Gil is the worst sort of neo-lib in sheep’s clothing. He presents himself as Bernie Sanders but he’s no stranger to shady backroom deals and never shies away from perks. In other words, he would be the perfect face for my Venice Beach t-shirt company.

9. Colin Stiles

If you wanna survive on this boardwalk you gotta have some muscle, and that muscle needs to know how to keep a secret or two. You’re my pal, Colin.

8. Tabitha Hayes

Tabitha is high on the list for reasons I don’t want to talk about.

7. Oskar Guðjohnsen

All of his designs involved bears drinking liquor, pornography, or both. In other words, this Swede has a firm grasp on the Venice Beach boardwalk t-shirt hut scene.

6. Greg Hirsch

Greg has actually worked here on and off for years. He keeps alternating between being surprisingly useful and trying to stab me in the back. I have no idea why I keep taking him back.

5. Stewy Hosseini

A ruthless Machiavellian who knows how to party (sniff sniff,) Stewy is the exact sort of man I want to be in bed with, both financially and literally in a MFM scenario of course. His plan to acquire the best taco and shaved ice carts through a shell company and strategically organize them along the boardwalk to drive traffic away from “Beach Tee and Beyond” is a work of genius. We’re gonna figuratively and literally eat their lunch.

4. Ebba

Ebba took an incompetent man-child and made the world believe he was a genius. As a man looking to turn his t-shirt hut into an empire, I am in desperate need of her skillset.

3. Gerri Kellman

Gerri gets it. Professional, capable, a “stone-cold-killer bitch” when she needs to be, and proud of it, but with a fun side! I was particularly impressed with how she handled the Waystar Cruises scandal. As a boardwalk-based t-shirt entrepreneur, I’ve done some pretty shady things on boats in my day.

2. Roman Roy

Roman is rude, vulgar, problematic, AND business savvy. It’s like he was made for this gig. I was a little apprehensive about his shirt slogan pitch “Uh, like, fucking, I don’t know, COCK, or, whatever” but we printed it out and you know what? Pretty funny! I’m wearing one now.

1. Kendall Roy

Some people think that Kendall is an incompetent entitled loser. Those people aren’t cokeheads who own t-shirt shops on the Venice Beach boardwalk. This man is my idol. He knows people who know people who were on The Lampoon (Harvard) and it shows.

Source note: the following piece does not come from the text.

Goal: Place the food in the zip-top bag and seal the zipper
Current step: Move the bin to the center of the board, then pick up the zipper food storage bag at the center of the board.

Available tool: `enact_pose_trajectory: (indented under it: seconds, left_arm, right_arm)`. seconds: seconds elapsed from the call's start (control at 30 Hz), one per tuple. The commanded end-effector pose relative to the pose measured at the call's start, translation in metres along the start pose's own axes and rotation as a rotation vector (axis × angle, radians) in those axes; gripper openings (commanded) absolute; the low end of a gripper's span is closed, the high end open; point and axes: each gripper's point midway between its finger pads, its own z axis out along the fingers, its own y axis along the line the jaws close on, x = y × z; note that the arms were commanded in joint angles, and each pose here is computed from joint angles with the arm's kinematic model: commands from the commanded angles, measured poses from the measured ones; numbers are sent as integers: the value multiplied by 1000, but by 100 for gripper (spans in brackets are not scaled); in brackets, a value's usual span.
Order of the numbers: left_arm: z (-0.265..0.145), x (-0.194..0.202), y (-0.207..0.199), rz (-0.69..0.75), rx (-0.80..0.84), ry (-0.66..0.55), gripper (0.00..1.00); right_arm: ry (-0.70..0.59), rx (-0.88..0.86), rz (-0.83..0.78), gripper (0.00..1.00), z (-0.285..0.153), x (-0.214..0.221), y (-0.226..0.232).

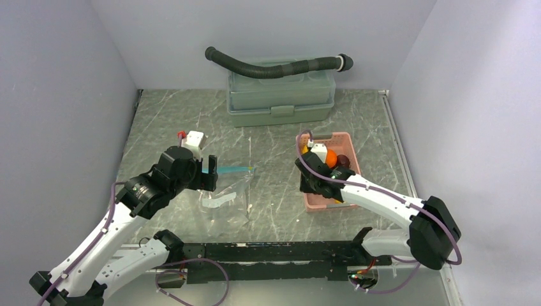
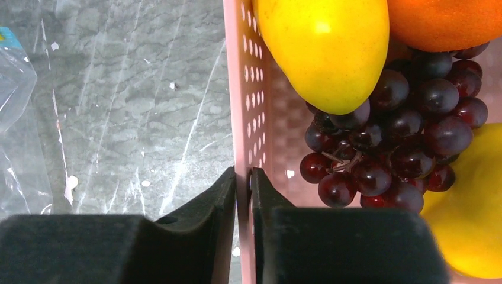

“We need shirts that make other shirts look like socks, as in people will stomp on them because of how sick nasty our shirts look. Okay? I’m talking fully dank, maximum dankage. Some Mom in Idaho goes viral wearing a Gorilla suit? That’s a shirt, Okay? Taylor Swift? Shirt. Slogans, pot leaves, maybe we get a little Tweety Bird in there yeah? That would be tight. Tight tight tight. Tweety Bird snorting bathtub crank off a Taylor Swift album while watching YouTube parodies of The Phantom Menace, fuck it, let’s get crazy. Get George Lucas on the horn. Get Tex Avery. Get me the world’s foremost expert on beach-side graphic design marketing and parody law, get me all of that 5 minutes ago. What about a shirt that shows everything happening in Afghanistan, right? A new shirt, every day with updates about Afghanistan? I would wear that. I would wear the shiz out of that.”